What is being asked: Below are the records; pull every line that includes "replayPoseTrajectory".

Provided entries:
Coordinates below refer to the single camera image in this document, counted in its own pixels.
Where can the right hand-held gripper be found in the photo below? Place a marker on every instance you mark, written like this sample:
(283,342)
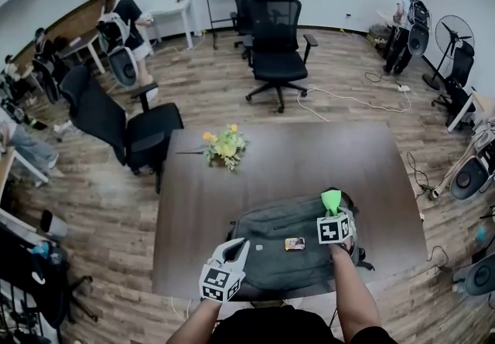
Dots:
(332,229)

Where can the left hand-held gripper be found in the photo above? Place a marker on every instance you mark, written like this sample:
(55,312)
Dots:
(221,281)

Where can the green cloth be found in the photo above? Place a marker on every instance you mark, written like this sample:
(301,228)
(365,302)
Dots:
(331,199)

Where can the grey backpack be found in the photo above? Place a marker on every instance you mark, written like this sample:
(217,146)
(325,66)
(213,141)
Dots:
(278,242)

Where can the person's left forearm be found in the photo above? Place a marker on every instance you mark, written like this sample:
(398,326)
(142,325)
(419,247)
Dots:
(195,321)

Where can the person's right forearm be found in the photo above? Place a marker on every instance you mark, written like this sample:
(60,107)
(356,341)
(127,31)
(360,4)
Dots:
(352,292)

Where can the small orange patterned card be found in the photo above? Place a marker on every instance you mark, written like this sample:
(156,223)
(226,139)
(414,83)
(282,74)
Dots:
(295,244)

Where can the person's black shirt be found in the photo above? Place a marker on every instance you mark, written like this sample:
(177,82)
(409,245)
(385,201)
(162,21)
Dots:
(278,327)

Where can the yellow orange flower bouquet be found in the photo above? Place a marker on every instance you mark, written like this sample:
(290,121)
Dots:
(224,146)

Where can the white power strip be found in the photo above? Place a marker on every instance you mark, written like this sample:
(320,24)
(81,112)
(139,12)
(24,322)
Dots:
(404,88)

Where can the black fabric office chair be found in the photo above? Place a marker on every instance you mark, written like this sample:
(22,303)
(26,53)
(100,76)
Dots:
(116,126)

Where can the black standing fan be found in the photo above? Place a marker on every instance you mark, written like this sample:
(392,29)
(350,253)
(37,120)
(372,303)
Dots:
(453,34)

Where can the small white table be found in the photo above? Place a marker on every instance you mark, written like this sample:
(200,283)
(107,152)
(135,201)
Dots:
(174,12)

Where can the wooden desk with white legs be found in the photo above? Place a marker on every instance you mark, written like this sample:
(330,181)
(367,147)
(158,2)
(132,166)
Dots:
(83,43)

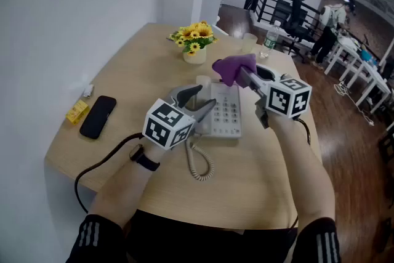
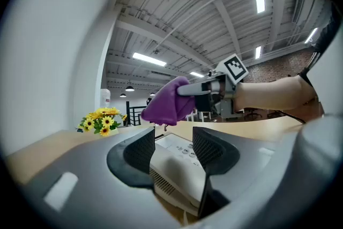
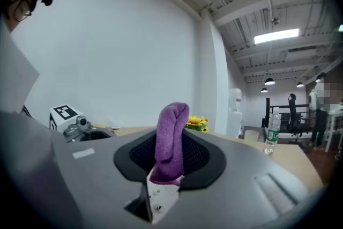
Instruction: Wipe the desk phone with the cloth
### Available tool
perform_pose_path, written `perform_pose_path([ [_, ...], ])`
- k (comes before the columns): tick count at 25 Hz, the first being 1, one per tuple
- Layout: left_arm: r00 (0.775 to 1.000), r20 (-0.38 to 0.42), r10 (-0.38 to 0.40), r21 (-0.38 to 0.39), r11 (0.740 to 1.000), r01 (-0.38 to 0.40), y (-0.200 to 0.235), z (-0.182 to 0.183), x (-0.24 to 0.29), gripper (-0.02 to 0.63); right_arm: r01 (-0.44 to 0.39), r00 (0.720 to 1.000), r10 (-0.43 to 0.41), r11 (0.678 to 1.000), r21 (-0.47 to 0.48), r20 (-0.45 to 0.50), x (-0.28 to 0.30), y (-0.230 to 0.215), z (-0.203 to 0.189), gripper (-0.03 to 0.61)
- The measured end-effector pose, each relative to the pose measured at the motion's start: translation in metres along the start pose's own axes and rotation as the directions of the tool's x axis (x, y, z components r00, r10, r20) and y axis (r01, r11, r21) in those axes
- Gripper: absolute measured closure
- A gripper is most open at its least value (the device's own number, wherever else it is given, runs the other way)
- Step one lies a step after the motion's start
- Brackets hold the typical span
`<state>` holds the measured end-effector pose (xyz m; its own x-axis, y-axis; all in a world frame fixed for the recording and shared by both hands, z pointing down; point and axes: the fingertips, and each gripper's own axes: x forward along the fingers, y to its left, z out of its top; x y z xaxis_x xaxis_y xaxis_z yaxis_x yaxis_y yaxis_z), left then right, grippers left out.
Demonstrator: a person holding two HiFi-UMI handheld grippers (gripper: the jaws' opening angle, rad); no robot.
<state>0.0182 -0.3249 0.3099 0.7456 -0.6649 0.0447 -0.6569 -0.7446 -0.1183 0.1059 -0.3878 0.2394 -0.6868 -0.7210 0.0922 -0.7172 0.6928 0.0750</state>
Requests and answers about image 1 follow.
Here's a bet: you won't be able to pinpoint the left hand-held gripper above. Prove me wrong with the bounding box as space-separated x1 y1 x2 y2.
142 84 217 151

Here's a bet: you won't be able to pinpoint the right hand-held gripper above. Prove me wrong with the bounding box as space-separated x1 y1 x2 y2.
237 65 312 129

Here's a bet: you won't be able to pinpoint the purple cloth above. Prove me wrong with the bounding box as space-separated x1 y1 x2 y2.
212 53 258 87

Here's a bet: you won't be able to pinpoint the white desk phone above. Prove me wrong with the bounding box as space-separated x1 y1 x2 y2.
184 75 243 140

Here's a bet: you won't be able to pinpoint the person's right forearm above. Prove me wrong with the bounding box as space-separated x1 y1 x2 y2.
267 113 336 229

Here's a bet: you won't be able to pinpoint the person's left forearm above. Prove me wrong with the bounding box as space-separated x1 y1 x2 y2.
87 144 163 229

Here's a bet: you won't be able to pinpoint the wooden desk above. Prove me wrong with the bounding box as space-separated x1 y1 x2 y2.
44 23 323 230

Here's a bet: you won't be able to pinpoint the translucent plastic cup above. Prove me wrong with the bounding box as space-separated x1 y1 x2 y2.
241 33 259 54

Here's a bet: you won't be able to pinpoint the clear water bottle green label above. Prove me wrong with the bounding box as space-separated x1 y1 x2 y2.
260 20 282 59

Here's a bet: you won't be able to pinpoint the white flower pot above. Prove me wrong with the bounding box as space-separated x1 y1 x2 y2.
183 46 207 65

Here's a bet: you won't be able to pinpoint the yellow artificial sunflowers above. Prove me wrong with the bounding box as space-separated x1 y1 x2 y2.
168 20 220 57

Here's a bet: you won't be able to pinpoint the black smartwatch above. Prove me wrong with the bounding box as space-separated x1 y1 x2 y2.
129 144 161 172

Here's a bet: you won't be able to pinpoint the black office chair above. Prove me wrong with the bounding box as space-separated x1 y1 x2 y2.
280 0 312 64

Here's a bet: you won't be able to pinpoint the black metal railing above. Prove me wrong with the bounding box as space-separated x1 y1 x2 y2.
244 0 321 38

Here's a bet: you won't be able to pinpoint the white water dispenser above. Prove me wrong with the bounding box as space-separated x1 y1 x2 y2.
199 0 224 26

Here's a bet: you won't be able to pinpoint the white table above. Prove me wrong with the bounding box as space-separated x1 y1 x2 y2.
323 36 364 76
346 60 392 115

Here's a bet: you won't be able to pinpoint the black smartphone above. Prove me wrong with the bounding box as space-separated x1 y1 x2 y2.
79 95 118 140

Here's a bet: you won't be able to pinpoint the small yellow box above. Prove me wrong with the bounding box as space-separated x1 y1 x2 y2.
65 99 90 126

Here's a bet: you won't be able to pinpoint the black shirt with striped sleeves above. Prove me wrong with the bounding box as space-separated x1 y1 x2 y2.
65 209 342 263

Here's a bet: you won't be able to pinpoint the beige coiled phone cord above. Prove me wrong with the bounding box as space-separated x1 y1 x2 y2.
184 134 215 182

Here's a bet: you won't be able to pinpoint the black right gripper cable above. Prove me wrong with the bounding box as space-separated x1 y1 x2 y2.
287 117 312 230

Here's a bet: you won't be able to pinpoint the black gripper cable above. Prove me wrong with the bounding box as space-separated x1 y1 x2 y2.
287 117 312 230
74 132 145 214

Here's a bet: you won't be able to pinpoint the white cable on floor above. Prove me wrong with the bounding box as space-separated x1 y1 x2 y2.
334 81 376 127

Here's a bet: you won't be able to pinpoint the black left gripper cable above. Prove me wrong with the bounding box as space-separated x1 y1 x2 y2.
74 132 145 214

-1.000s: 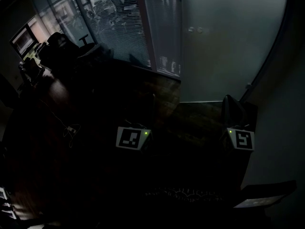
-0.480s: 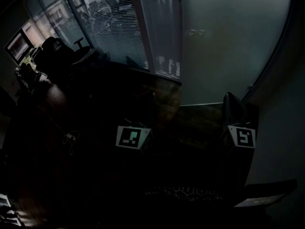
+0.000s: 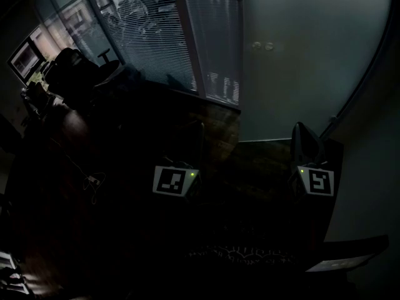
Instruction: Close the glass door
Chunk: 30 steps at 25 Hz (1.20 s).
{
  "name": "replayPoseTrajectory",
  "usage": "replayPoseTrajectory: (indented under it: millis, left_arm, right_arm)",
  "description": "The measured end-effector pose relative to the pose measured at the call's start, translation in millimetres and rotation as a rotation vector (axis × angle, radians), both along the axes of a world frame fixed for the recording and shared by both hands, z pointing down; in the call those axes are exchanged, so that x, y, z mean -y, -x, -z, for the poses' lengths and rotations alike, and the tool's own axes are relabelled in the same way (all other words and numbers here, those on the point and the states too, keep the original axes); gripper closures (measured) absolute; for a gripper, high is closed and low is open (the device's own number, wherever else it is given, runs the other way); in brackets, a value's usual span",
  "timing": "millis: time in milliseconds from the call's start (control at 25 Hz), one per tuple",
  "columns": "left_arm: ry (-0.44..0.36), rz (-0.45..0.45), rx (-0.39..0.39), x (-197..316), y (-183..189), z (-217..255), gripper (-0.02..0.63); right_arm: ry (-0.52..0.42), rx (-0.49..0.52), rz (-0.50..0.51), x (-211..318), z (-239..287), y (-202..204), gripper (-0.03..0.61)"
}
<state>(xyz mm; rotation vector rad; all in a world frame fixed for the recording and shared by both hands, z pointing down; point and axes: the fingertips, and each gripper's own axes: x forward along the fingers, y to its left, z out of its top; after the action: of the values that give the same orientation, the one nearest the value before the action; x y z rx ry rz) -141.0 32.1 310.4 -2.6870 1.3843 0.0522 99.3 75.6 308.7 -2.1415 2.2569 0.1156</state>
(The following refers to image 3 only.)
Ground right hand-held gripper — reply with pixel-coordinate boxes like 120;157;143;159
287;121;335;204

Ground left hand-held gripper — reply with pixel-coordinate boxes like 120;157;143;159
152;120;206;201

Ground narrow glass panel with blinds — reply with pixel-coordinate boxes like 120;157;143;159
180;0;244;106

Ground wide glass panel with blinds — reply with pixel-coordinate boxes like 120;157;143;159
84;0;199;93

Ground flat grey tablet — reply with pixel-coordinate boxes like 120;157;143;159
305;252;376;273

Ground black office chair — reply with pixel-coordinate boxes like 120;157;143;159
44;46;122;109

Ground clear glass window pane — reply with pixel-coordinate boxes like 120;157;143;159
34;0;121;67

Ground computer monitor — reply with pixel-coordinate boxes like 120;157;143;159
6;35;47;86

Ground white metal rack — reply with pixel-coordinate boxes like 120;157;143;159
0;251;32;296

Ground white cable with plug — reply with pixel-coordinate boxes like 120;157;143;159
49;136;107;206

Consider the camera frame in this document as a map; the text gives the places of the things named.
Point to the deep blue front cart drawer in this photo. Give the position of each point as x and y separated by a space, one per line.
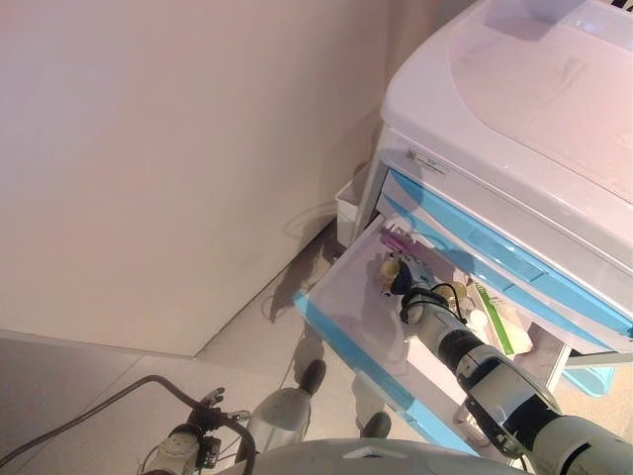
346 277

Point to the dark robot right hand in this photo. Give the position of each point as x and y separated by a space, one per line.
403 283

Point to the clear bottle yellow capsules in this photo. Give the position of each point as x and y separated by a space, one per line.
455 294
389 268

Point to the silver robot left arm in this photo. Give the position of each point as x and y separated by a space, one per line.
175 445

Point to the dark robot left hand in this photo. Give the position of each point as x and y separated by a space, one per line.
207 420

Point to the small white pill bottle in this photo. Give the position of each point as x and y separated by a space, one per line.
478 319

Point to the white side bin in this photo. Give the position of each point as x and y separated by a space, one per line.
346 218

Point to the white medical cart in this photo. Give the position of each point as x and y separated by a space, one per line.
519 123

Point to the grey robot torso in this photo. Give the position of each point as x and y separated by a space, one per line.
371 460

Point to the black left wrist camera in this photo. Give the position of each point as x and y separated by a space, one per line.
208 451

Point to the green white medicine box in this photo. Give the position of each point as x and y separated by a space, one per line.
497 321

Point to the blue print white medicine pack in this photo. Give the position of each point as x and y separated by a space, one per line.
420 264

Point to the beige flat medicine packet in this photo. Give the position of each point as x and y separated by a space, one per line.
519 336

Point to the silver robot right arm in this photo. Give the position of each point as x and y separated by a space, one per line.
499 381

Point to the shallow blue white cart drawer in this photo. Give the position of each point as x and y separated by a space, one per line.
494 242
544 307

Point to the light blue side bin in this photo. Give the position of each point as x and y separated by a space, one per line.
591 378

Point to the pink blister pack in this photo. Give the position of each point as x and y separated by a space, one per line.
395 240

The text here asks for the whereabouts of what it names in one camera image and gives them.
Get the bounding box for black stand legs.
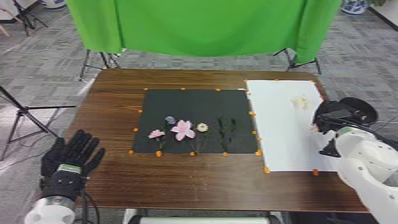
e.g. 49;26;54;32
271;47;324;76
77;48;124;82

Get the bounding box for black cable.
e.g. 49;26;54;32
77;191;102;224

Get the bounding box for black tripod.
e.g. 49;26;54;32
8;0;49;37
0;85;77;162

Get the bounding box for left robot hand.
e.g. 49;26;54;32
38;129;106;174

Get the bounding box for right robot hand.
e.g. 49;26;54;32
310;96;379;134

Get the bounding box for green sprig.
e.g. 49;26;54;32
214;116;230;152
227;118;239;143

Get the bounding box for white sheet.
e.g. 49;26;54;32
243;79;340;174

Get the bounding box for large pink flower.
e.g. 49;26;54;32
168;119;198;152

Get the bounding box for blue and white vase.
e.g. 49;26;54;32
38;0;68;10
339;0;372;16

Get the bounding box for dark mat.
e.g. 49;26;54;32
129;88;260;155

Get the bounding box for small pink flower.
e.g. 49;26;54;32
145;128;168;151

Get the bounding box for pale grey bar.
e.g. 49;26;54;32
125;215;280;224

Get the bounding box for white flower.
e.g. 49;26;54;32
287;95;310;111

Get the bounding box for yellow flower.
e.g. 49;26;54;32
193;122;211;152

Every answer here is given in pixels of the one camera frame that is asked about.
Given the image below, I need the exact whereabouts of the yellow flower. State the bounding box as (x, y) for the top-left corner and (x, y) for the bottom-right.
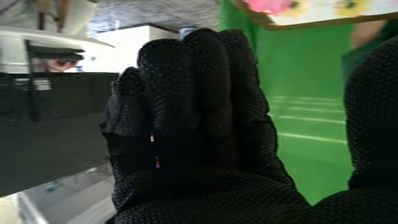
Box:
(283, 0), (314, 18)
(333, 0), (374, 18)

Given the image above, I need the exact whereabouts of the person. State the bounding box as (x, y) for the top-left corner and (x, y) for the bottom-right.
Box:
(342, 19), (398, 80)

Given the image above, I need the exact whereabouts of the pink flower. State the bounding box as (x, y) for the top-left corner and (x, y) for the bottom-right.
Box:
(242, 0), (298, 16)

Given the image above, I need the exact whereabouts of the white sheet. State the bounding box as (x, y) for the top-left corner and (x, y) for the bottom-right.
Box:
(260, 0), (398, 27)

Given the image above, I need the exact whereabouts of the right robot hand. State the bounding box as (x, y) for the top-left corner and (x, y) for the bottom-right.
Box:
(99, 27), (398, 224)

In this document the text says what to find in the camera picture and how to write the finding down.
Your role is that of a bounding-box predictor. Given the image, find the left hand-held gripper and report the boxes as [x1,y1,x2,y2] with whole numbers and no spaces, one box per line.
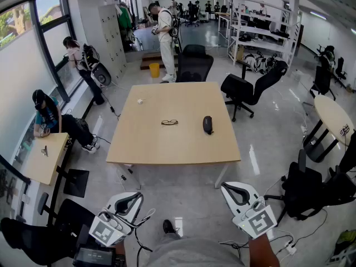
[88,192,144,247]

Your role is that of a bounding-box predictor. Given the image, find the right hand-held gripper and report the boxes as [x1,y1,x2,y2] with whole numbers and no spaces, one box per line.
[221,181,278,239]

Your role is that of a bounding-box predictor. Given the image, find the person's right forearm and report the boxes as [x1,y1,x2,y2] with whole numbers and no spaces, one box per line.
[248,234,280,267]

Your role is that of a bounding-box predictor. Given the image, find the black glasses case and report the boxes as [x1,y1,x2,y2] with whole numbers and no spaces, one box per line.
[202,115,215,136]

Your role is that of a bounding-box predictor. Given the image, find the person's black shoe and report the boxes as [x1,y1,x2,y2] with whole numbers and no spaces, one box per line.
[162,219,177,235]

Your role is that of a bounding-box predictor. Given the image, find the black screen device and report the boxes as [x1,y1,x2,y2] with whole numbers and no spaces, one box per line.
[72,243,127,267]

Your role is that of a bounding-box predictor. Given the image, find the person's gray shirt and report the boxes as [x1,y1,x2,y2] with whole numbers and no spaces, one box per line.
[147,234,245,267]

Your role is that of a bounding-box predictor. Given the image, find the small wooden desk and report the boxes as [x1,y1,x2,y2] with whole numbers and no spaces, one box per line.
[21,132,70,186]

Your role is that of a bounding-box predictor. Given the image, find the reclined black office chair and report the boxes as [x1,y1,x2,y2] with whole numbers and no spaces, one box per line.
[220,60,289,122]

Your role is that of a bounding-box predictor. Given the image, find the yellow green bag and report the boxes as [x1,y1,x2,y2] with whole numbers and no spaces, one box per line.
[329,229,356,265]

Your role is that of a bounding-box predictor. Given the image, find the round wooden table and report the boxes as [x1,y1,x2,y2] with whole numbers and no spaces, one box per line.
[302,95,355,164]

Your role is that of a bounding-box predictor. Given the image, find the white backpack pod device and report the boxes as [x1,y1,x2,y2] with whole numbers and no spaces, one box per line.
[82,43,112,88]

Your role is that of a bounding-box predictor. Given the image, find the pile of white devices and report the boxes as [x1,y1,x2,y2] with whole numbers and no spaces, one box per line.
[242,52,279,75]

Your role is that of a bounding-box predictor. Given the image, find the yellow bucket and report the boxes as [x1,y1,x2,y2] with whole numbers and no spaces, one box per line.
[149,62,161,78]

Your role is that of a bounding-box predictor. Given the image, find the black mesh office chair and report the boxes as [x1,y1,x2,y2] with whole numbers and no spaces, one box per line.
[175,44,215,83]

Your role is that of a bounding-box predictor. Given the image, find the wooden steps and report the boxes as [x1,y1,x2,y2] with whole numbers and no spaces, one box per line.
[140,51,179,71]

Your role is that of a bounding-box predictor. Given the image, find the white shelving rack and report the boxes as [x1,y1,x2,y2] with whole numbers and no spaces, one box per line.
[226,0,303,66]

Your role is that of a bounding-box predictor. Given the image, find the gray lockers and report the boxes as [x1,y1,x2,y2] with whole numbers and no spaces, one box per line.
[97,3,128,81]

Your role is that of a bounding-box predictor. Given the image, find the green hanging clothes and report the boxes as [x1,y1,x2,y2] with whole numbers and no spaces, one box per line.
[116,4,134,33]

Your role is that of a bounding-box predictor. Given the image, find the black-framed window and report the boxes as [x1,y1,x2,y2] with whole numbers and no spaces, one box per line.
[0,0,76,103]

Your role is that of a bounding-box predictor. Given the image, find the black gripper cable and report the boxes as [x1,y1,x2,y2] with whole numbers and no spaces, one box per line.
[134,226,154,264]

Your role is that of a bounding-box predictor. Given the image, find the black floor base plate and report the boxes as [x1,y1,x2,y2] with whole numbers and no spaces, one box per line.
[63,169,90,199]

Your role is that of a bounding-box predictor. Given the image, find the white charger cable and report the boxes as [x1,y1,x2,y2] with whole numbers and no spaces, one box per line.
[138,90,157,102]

Output for this exercise:
  "name": "replayPoseTrajectory",
  "usage": "replayPoseTrajectory: (indented under it: millis, left_arm, right_arm)",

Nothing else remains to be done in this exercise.